Task to complete ::
Each entry shown below is to be reproduced exactly.
**** Record extracts
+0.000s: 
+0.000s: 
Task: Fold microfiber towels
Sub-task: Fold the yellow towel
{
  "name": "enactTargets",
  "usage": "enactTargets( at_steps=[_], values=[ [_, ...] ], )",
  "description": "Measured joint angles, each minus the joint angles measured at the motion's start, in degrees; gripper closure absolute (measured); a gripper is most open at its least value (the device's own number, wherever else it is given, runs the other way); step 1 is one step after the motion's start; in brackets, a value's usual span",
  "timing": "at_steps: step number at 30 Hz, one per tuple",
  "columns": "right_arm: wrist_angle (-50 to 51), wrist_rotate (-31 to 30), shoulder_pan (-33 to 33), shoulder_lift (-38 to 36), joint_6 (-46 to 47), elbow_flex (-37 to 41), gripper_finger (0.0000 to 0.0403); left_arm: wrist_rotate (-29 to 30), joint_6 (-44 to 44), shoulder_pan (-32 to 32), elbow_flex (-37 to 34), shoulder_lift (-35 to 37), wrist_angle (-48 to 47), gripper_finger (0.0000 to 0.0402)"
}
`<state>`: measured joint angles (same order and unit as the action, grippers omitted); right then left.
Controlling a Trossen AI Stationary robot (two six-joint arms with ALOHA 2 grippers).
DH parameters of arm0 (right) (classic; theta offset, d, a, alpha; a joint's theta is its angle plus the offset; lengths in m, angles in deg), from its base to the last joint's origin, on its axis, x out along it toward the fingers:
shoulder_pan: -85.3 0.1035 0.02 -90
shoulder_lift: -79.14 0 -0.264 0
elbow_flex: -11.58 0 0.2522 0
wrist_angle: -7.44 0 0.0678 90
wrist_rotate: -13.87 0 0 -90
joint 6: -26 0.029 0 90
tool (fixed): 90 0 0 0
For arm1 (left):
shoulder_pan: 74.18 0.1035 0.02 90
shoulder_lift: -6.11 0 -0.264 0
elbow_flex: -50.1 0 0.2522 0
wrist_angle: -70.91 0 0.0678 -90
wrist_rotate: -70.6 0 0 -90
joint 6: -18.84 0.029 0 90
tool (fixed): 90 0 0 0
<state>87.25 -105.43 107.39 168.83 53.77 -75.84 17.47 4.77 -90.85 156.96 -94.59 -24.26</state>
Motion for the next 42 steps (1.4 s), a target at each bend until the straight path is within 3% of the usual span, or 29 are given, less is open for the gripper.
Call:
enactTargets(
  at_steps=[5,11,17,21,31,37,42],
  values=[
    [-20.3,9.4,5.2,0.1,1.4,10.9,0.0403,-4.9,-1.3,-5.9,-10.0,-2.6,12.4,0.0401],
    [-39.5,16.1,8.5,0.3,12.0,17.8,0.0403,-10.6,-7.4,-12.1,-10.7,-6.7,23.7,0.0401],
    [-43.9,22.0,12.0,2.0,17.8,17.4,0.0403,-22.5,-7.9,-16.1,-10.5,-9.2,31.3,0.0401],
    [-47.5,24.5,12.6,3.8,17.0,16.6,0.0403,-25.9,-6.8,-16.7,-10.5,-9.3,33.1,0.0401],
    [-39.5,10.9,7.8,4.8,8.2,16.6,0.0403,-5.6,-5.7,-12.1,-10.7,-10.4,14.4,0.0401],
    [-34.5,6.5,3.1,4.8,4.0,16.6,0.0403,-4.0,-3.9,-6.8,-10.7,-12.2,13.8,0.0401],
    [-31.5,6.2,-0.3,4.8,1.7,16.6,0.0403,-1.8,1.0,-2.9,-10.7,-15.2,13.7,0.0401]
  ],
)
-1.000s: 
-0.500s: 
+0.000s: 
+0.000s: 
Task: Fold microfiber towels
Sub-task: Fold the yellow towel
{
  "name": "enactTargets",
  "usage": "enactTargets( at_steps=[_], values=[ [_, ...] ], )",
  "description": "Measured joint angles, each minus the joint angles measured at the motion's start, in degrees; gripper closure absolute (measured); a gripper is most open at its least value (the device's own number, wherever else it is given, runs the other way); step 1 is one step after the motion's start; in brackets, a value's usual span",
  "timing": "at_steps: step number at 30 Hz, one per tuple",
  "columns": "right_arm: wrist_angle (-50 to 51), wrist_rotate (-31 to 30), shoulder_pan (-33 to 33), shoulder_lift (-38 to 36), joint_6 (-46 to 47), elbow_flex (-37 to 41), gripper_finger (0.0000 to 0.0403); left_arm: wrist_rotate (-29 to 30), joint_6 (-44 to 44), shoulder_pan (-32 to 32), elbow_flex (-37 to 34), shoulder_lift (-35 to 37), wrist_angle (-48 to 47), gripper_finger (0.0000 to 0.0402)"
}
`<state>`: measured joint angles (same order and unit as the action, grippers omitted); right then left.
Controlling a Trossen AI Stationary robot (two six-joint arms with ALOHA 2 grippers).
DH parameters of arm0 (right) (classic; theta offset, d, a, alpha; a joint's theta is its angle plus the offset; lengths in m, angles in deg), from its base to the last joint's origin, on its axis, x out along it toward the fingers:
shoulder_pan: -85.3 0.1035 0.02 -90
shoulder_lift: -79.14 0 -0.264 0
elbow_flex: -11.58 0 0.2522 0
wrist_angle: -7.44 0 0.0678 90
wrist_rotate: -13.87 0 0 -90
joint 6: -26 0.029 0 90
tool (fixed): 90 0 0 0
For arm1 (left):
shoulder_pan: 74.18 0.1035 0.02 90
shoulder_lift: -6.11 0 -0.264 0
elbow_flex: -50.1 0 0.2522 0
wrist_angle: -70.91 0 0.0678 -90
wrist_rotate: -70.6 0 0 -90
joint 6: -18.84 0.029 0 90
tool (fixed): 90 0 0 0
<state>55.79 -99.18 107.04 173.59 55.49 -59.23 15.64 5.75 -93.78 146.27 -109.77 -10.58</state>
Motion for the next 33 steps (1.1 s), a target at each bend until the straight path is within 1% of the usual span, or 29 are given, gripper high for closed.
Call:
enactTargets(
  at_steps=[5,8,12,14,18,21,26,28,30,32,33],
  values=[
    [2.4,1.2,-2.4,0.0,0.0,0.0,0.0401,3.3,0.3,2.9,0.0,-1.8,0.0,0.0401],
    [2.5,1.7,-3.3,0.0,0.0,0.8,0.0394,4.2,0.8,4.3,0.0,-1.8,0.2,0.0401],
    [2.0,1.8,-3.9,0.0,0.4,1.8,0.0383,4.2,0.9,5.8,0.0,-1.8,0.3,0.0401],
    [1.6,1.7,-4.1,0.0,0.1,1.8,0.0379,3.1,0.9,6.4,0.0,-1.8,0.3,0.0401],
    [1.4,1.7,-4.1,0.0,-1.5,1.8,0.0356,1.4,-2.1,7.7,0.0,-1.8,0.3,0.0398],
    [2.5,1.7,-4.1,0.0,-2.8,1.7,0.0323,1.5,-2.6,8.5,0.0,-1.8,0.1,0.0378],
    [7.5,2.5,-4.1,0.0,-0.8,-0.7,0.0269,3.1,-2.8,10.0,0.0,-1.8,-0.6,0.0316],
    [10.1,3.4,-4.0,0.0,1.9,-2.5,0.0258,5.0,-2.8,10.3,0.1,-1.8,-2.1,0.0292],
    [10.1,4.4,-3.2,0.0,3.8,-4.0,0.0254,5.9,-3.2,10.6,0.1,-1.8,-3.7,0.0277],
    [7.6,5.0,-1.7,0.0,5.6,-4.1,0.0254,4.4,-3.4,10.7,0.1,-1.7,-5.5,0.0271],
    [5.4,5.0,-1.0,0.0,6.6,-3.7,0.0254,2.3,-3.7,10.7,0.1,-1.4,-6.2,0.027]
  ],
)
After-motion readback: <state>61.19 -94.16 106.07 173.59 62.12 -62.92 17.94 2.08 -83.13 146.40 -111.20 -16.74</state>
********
Result ::
+0.000s: 
+0.000s: 
Task: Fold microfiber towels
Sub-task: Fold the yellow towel
{
  "name": "enactTargets",
  "usage": "enactTargets( at_steps=[_], values=[ [_, ...] ], )",
  "description": "Measured joint angles, each minus the joint angles measured at the motion's start, in degrees; gripper closure absolute (measured); a gripper is most open at its least value (the device's own number, wherever else it is given, runs the other way); step 1 is one step after the motion's start; in brackets, a value's usual span",
  "timing": "at_steps: step number at 30 Hz, one per tuple",
  "columns": "right_arm: wrist_angle (-50 to 51), wrist_rotate (-31 to 30), shoulder_pan (-33 to 33), shoulder_lift (-38 to 36), joint_6 (-46 to 47), elbow_flex (-37 to 41), gripper_finger (0.0000 to 0.0403); left_arm: wrist_rotate (-29 to 30), joint_6 (-44 to 44), shoulder_pan (-32 to 32), elbow_flex (-37 to 34), shoulder_lift (-35 to 37), wrist_angle (-48 to 47), gripper_finger (0.0000 to 0.0402)"
}
`<state>`: measured joint angles (same order and unit as the action, grippers omitted); right then left.
Controlling a Trossen AI Stationary robot (two six-joint arms with ALOHA 2 grippers).
DH parameters of arm0 (right) (classic; theta offset, d, a, alpha; a joint's theta is its angle plus the offset; lengths in m, angles in deg), from its base to the last joint's origin, on its axis, x out along it toward the fingers:
shoulder_pan: -85.3 0.1035 0.02 -90
shoulder_lift: -79.14 0 -0.264 0
elbow_flex: -11.58 0 0.2522 0
wrist_angle: -7.44 0 0.0678 90
wrist_rotate: -13.87 0 0 -90
joint 6: -26 0.029 0 90
tool (fixed): 90 0 0 0
For arm1 (left):
shoulder_pan: 74.18 0.1035 0.02 90
shoulder_lift: -6.11 0 -0.264 0
elbow_flex: -50.1 0 0.2522 0
wrist_angle: -70.91 0 0.0678 -90
wrist_rotate: -70.6 0 0 -90
joint 6: -18.84 0.029 0 90
tool (fixed): 90 0 0 0
<state>87.25 -105.43 107.39 168.83 53.77 -75.84 17.47 4.77 -90.85 156.96 -94.59 -24.26</state>
Motion for the next 42 steps (1.4 s), a target at each bend until the straight path is within 3% of the usual span, or 29 are given, less is open for the gripper.
Call:
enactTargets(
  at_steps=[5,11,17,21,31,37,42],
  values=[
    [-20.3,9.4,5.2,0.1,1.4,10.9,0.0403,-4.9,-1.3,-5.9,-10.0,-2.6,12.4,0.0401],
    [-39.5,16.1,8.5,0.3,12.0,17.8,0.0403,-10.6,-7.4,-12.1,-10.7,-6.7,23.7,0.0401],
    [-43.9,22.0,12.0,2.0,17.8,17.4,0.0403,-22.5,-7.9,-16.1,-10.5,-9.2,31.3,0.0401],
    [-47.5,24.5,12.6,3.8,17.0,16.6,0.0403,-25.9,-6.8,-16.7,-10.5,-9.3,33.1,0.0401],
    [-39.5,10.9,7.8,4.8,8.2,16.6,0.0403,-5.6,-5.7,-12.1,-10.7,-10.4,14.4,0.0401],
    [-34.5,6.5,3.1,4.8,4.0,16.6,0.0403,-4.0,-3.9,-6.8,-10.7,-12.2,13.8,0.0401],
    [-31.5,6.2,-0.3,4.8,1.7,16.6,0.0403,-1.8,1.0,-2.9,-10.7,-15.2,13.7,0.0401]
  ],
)
-1.000s: 
-0.500s: 
+0.000s: 
+0.000s: 
Task: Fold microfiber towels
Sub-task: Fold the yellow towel
{
  "name": "enactTargets",
  "usage": "enactTargets( at_steps=[_], values=[ [_, ...] ], )",
  "description": "Measured joint angles, each minus the joint angles measured at the motion's start, in degrees; gripper closure absolute (measured); a gripper is most open at its least value (the device's own number, wherever else it is given, runs the other way); step 1 is one step after the motion's start; in brackets, a value's usual span",
  "timing": "at_steps: step number at 30 Hz, one per tuple",
  "columns": "right_arm: wrist_angle (-50 to 51), wrist_rotate (-31 to 30), shoulder_pan (-33 to 33), shoulder_lift (-38 to 36), joint_6 (-46 to 47), elbow_flex (-37 to 41), gripper_finger (0.0000 to 0.0403); left_arm: wrist_rotate (-29 to 30), joint_6 (-44 to 44), shoulder_pan (-32 to 32), elbow_flex (-37 to 34), shoulder_lift (-35 to 37), wrist_angle (-48 to 47), gripper_finger (0.0000 to 0.0402)"
}
`<state>`: measured joint angles (same order and unit as the action, grippers omitted); right then left.
Controlling a Trossen AI Stationary robot (two six-joint arms with ALOHA 2 grippers).
DH parameters of arm0 (right) (classic; theta offset, d, a, alpha; a joint's theta is its angle plus the offset; lengths in m, angles in deg), from its base to the last joint's origin, on its axis, x out along it toward the fingers:
shoulder_pan: -85.3 0.1035 0.02 -90
shoulder_lift: -79.14 0 -0.264 0
elbow_flex: -11.58 0 0.2522 0
wrist_angle: -7.44 0 0.0678 90
wrist_rotate: -13.87 0 0 -90
joint 6: -26 0.029 0 90
tool (fixed): 90 0 0 0
For arm1 (left):
shoulder_pan: 74.18 0.1035 0.02 90
shoulder_lift: -6.11 0 -0.264 0
elbow_flex: -50.1 0 0.2522 0
wrist_angle: -70.91 0 0.0678 -90
wrist_rotate: -70.6 0 0 -90
joint 6: -18.84 0.029 0 90
tool (fixed): 90 0 0 0
<state>55.79 -99.18 107.04 173.59 55.49 -59.23 15.64 5.75 -93.78 146.27 -109.77 -10.58</state>
Motion for the next 33 steps (1.1 s), a target at each bend until the straight path is within 1% of the usual span, or 29 are given, gripper high for closed.
Call:
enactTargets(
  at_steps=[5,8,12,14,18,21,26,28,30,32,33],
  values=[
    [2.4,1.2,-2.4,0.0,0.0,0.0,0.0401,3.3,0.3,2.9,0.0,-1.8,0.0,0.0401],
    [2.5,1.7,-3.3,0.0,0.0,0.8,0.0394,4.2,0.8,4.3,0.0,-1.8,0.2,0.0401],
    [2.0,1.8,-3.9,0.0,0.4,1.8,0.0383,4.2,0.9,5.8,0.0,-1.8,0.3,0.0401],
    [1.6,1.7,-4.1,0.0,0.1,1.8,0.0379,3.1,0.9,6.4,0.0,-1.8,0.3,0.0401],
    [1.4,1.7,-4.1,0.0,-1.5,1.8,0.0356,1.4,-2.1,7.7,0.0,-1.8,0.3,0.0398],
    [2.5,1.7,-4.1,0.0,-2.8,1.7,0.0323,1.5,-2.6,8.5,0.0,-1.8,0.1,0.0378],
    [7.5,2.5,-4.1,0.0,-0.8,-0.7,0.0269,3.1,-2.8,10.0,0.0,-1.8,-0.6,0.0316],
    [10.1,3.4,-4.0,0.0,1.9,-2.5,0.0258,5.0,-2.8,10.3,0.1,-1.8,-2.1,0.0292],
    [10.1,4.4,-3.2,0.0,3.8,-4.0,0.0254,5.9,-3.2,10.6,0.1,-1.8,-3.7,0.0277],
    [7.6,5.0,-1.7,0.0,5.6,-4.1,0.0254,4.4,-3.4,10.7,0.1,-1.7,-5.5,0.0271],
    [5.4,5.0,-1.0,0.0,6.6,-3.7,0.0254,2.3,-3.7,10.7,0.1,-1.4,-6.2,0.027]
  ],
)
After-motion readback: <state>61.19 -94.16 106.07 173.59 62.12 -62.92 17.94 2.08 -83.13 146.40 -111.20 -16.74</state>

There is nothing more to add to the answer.